Она говорила тихо. Майя встрепенулась, глядела со страхом: Эмилия Христофоровна говорила с портретом мужа, словно с живым человеком.
— Видишь, я укачиваю нашего сыночка. А ему по-прежнему одиноко. Ты простишь ли мой великий грех, скажи? Я прошла мимо него. Ты простишь великий грех? Скажи… Я прошла мимо умиравшего сына… А ты называл меня чуткой, нежной… Ты бы не прошёл.
Собрав всю свою храбрость, всю решимость, Майя прикрылась ими как щитом.
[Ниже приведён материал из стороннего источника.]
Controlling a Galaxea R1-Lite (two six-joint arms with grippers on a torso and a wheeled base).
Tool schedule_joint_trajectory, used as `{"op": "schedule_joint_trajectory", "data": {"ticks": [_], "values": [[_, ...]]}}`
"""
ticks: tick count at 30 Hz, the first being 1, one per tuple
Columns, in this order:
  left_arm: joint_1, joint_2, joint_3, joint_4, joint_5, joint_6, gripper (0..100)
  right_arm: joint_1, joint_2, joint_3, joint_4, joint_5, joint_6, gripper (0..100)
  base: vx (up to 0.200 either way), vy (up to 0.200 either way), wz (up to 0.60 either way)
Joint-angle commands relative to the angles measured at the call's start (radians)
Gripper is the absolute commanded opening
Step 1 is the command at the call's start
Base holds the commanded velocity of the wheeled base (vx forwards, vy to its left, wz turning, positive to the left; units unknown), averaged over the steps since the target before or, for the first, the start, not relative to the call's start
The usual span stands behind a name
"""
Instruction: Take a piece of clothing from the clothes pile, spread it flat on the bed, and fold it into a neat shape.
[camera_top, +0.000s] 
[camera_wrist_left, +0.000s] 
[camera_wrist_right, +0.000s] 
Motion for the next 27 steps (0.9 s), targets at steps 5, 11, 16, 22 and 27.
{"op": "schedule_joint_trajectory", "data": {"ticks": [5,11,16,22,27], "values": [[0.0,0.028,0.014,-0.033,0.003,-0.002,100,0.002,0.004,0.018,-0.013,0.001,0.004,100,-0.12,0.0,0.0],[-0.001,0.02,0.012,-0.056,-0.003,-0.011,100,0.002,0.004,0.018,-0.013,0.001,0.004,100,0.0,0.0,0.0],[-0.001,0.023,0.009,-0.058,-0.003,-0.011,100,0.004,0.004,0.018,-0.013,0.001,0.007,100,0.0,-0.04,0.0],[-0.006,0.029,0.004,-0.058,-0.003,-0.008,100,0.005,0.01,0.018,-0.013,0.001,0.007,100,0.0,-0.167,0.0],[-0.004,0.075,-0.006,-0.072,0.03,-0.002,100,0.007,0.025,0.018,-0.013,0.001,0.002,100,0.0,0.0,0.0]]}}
Но её всё больше охватывало чувство неотвратимости, надвигавшееся неумолимо и упрямо. Она, путаясь в словах, пыталась объяснить, но Наталья Васильевна её поняла.
— Надежда — это последнее, что умирает с человеком, — непонятно объяснила она.
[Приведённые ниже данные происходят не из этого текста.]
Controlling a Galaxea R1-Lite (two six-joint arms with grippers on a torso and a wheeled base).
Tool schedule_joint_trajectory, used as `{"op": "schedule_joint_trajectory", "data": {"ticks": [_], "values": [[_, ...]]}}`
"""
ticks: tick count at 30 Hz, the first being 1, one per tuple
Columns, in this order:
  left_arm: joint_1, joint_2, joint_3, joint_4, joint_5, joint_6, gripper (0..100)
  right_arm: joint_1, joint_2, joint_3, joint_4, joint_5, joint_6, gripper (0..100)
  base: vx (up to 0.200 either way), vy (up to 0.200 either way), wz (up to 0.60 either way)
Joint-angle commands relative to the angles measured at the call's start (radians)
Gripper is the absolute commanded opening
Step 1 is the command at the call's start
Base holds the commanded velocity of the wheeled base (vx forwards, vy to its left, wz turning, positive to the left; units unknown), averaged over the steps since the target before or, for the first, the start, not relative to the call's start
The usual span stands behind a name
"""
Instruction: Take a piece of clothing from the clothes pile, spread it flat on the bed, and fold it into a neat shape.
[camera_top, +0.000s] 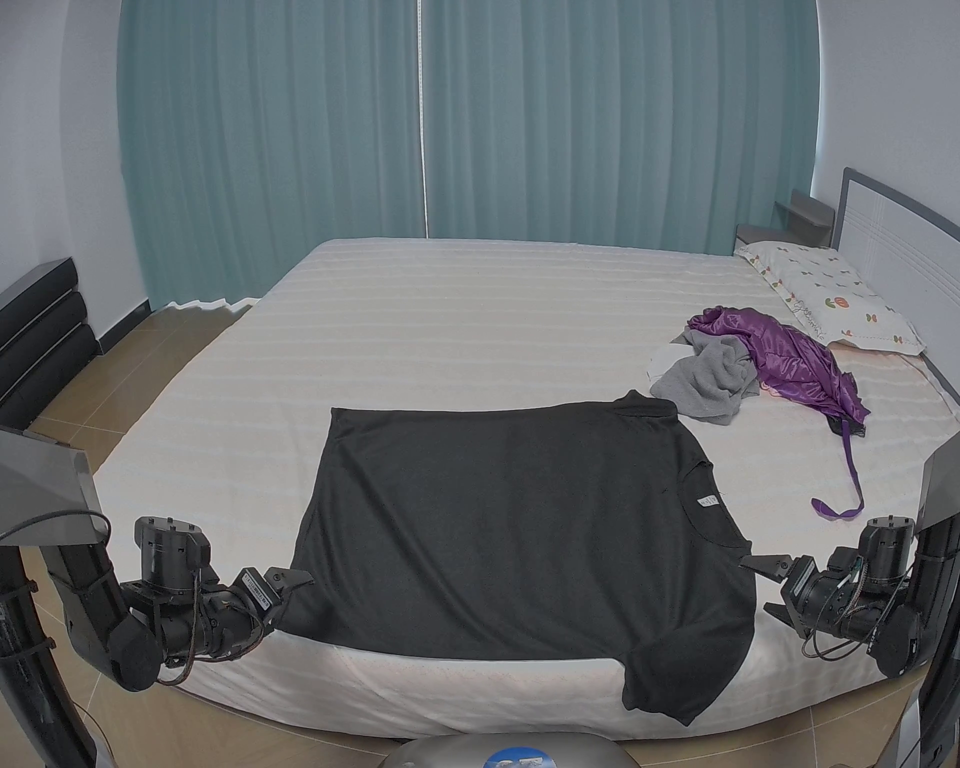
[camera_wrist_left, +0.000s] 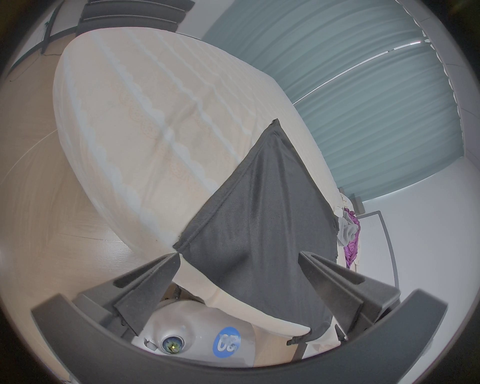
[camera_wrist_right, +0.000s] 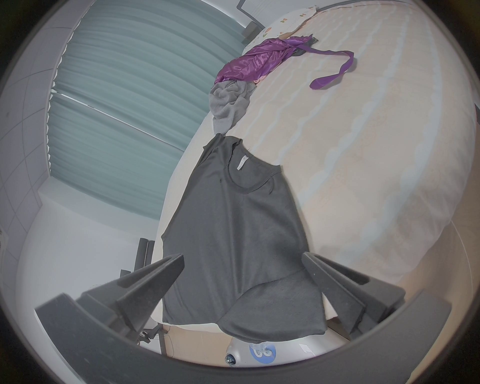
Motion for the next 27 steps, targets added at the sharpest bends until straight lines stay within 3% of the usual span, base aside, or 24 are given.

— Почему ей теперь не хочется есть?
Взгляд её сам собой останавливался на крохотных усохших кусочках хлеба на стоявшей рядом с Эмилией Христофоровной тарелке.
— Отстанешь ты от меня? — отчаянным шепотом закричала мама. — Вот привязалась…
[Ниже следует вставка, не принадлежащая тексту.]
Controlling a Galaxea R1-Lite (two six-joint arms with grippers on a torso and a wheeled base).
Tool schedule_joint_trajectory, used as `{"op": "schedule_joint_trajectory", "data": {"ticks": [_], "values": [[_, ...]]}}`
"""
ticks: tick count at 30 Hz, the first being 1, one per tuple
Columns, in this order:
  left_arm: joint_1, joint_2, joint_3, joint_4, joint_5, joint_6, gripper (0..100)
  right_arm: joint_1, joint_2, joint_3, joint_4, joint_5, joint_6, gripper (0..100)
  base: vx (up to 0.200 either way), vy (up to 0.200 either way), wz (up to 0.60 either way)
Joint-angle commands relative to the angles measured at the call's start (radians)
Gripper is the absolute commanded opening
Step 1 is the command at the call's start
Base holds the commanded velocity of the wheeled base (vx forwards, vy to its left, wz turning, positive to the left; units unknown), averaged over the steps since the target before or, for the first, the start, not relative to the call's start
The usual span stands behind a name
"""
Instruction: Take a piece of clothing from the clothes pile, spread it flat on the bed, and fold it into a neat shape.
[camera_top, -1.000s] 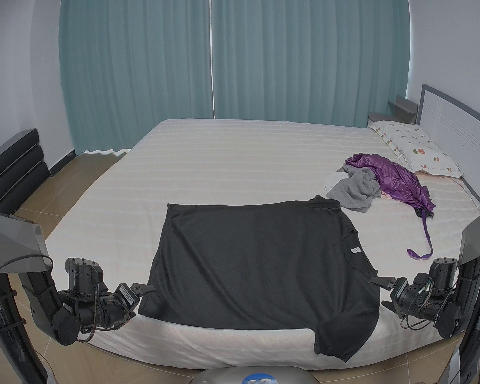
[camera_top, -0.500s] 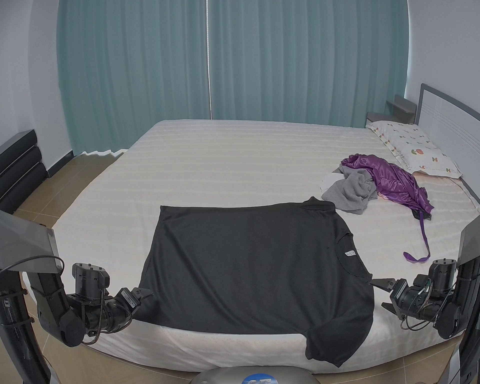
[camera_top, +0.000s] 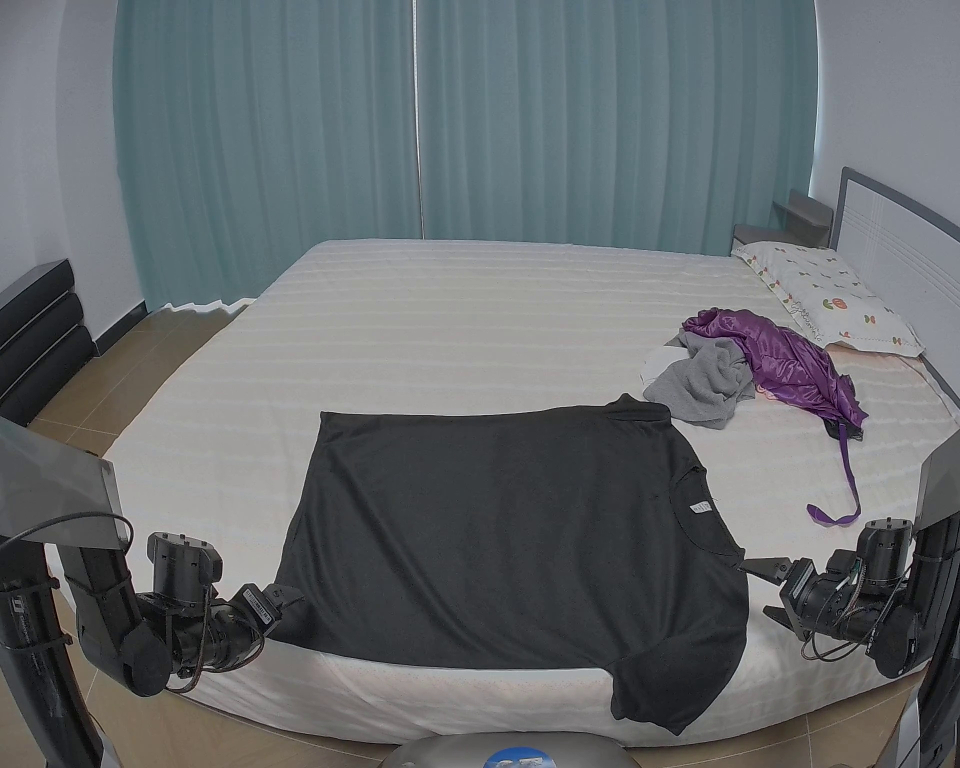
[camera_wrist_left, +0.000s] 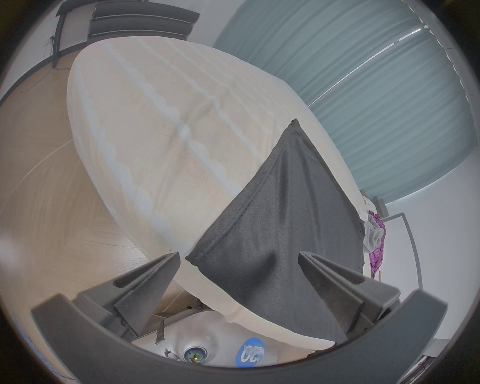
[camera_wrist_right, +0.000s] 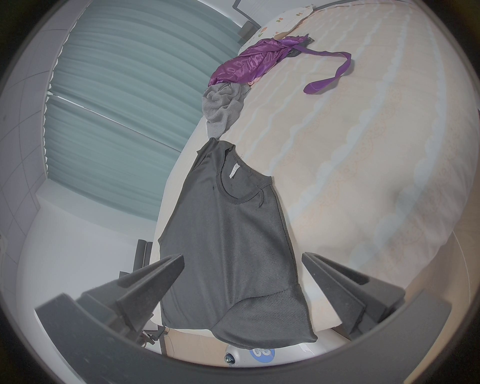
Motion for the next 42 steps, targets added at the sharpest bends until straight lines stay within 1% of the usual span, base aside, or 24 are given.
{"op": "schedule_joint_trajectory", "data": {"ticks": [1,7,8,13,19,23,42], "values": [[0.002,0.009,-0.002,-0.001,0.004,0.0,100,0.0,0.006,0.018,-0.013,0.001,0.0,100,0.0,0.0,0.0],[0.014,0.046,-0.01,-0.005,0.009,0.008,100,0.0,0.006,0.018,-0.013,0.001,0.0,100,0.0,0.0,0.0],[0.014,0.048,-0.01,-0.005,0.009,0.015,0,0.0,0.006,0.018,-0.013,0.001,0.0,100,0.0,0.0,0.0],[0.022,0.048,0.004,-0.004,0.015,0.051,0,0.0,0.006,0.018,-0.015,0.001,0.001,100,0.0,0.0,0.0],[0.034,0.046,0.03,-0.004,0.069,0.135,0,0.0,0.004,0.018,-0.015,0.001,0.0,100,0.0,0.0,0.0],[0.039,0.04,0.053,-0.005,0.079,0.19,0,0.0,0.001,0.018,-0.013,0.001,0.001,100,0.0,0.0,0.0],[0.058,0.052,0.059,-0.002,0.078,0.216,0,0.0,0.001,0.018,-0.013,0.001,-0.002,100,0.0,0.0,0.0]]}}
Во время сильного артобстрела Майя с Натальей Васильевной вышли в коридор, чтобы переждать его. В этом грохоте тихо угасла Эмилия Христофоровна.
— Разве так бывает? Разве так бывает, да скажи же, мама? — спрашивала Майя. — У неё сох хлеб, а она умерла с голоду!
— Не с голоду. Есть люди с обострённым чувством долга, — опять непонятно говорила Наталья Васильевна. — Им во все времена нелегко живётся на свете. Вину свою им не пережить. Поняла?
Майя вышла из себя. Она заплакала, затопала ногами, закричала, как сумасшедшая.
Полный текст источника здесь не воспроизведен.